BHP sells onshore US assets for $10.8bn

27th July 2018 By: Esmarie Iannucci - Creamer Media Senior Deputy Editor: Australasia

BHP sells onshore US assets for $10.8bn

PERTH ( – Mining major BHP has struck deals to divest of its onshore US oil and gas assets for $10.8-billion in cash.

BP American Production Company, a subsidiary of energy major British Petroleum (BP), has agreed to acquire all of the issued share capital of Petrohawk Energy Corporation, which holds the Eagle Ford, Haynesville and Permian assets, for $10.5-billion.

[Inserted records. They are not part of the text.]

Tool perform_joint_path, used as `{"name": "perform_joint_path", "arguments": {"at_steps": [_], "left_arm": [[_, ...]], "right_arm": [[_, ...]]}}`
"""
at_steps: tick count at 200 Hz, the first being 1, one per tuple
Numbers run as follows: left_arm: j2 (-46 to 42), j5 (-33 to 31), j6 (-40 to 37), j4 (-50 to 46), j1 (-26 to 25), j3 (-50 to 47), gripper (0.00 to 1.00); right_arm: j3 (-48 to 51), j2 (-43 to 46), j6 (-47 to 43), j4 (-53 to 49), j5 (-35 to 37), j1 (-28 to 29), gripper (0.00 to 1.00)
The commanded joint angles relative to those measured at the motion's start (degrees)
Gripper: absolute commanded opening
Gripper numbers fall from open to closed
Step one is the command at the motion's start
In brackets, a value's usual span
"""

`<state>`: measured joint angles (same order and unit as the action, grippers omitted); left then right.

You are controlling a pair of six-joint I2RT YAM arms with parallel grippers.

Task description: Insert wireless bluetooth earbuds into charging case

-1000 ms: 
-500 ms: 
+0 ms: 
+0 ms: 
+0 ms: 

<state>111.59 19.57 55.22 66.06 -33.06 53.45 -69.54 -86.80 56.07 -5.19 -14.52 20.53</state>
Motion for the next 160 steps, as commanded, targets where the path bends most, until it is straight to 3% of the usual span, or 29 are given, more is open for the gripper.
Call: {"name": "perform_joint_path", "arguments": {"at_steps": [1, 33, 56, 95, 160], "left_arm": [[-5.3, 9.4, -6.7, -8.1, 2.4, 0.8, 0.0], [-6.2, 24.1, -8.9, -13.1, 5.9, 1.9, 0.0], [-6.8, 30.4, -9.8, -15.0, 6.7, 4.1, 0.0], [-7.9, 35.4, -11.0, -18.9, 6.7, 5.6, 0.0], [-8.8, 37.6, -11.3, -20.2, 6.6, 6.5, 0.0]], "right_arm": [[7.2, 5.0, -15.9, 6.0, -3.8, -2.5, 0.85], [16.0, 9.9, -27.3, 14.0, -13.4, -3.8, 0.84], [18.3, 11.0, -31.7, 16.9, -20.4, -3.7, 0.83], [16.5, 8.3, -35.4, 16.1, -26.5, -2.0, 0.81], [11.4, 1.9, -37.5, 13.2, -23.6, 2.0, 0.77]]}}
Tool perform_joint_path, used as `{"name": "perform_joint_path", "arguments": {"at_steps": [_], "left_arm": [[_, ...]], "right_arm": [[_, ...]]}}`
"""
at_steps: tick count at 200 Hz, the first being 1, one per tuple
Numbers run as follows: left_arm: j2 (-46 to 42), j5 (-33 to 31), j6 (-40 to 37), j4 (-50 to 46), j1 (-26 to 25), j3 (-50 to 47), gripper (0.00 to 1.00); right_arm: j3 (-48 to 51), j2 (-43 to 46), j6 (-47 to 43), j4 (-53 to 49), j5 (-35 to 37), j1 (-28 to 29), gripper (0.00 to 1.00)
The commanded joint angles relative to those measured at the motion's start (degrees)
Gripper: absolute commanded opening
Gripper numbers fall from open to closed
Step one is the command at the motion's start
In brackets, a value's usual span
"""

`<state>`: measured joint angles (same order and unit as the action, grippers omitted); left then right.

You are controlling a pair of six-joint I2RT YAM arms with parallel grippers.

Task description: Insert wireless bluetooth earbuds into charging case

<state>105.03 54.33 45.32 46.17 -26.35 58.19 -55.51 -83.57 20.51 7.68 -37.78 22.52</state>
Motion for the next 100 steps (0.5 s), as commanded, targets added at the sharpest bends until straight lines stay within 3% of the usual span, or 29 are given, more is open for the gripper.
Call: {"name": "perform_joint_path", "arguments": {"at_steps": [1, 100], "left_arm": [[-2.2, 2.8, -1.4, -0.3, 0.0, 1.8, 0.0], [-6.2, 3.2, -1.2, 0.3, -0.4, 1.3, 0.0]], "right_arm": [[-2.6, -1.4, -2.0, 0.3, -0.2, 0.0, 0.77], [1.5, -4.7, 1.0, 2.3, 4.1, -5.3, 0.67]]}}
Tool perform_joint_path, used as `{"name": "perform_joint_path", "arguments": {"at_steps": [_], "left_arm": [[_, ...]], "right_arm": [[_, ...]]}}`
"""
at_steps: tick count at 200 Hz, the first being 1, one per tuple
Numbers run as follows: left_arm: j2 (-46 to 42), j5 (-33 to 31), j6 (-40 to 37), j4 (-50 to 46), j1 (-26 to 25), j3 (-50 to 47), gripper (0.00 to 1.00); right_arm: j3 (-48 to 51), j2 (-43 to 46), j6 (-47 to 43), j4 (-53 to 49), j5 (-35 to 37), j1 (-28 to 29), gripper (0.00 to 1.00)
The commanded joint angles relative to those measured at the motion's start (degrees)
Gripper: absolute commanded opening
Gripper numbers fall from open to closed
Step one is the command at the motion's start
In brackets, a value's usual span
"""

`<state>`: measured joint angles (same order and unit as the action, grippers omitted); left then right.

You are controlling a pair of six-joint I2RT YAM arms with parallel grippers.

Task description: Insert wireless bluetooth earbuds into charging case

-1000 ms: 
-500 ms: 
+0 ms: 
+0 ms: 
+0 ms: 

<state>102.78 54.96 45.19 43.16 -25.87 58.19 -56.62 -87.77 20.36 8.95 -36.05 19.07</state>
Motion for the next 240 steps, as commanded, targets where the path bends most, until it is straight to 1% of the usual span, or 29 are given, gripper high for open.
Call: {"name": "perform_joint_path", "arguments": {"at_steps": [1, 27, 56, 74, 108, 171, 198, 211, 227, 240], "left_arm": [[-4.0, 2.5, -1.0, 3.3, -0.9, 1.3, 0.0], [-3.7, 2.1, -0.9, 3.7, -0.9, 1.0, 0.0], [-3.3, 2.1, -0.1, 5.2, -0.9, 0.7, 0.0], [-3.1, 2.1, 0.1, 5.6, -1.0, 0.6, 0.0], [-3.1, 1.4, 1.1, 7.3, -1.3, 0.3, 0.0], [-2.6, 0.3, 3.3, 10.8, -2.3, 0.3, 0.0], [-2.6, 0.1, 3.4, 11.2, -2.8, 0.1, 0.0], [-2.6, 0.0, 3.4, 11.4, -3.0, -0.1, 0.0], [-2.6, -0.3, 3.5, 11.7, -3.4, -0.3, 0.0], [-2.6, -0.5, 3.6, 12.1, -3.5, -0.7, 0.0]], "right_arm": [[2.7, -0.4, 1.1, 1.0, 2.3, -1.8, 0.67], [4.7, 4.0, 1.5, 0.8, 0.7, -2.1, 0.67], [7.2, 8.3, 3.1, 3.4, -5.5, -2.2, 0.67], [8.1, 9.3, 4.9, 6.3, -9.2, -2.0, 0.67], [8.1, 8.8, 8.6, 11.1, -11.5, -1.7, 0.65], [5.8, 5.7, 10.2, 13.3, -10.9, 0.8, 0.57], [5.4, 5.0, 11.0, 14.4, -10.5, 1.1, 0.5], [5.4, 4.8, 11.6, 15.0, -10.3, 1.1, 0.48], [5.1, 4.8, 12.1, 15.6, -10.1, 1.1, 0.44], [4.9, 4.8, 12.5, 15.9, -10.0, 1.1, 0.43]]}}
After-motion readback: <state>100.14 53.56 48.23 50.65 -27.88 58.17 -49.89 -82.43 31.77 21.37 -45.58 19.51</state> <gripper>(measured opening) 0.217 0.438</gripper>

One-half of the cash consideration is payable on completion of the transaction, with the balance of the payment to be made in six equal installments over a six-month period. The first installment will be paid one month after the completion of the transaction.

“This is a transformational acquisition for our Lower 48 business, a major step in delivering our upstream strategy and a world-class addition to BP’s distinctive portfolio,” BP CEO Bob Dudley said on Friday.

The BHP assets would add some 190 000 barrels of oil equivalent per day to production, and 4.6-billion barrels of oil equivalent in discovered resources.

The transaction will also boost the liquids share of BP’s US onshore production and resources, and will offer the company growth into the next decade.

Meanwhile, BHP has also struck an agreement with MMGJ Hugoton III, which is owned by Merit Energy, to divest of its 100% interest in BHP Billiton Petroleum, which holds the Fayetteville assets, for $0.3-billion.

BHP CEO Andrew Mackenzie said on Friday that the company’s priority with the divestment was to maximise the value and returns to shareholders.

“In August 2017, we confirmed that we would seek to exit our US shale assets for value. Following a robust and competitive process, we have delivered on that commitment. We are pleased that we have agreed to sell all of our shale assets in two simple transactions that provide certainty for shareholders and our employees.”

Mackenzie said that the sale of the onshore US assets was consistent with BHP’s long-term plan to continue to simplify and strengthen its portfolio to generate shareholder value and returns, for decades to come.

“With net debt currently towards the lower end of our target range of $10-billion to $15-billion, and consistent with our capital allocation framework, we expect to return the net proceeds from the transaction to shareholders,” Mackenzie added.

Analyst Wood Mackenzie has said that the transaction with BHP would be transformational for BP, immediately raising the company’s US production by nearly one-fifth while also providing competitive returns and volumes growth.

“We still see a need for BHP’s international oil and gas portfolio, although this runs counter to the recent industry trend of reducing exposure to conventional assets to focus on US unconventionals. The remaining international assets provide strong cash flow, revenue diversification and are vital to servicing the dividend,” WoodMac senior analyst Maxim Petrov said.

“We estimate that the remaining upstream business generates almost half of the company’s current dividend payout. But we expect a simplification of the portfolio to focus on the core assets in Australia and the deep-water Gulf of Mexico.”

BHP was expected to recognize impairment charges of some $2.8-billion post tax against the carrying value of the onshore US assets, in the 2018 financial results.

Income tax expenses from the transaction are expected to be some $200-million, and the cash payable will be less than $100-million after the use of carried forward tax losses held by the BHP US tax consolidated group.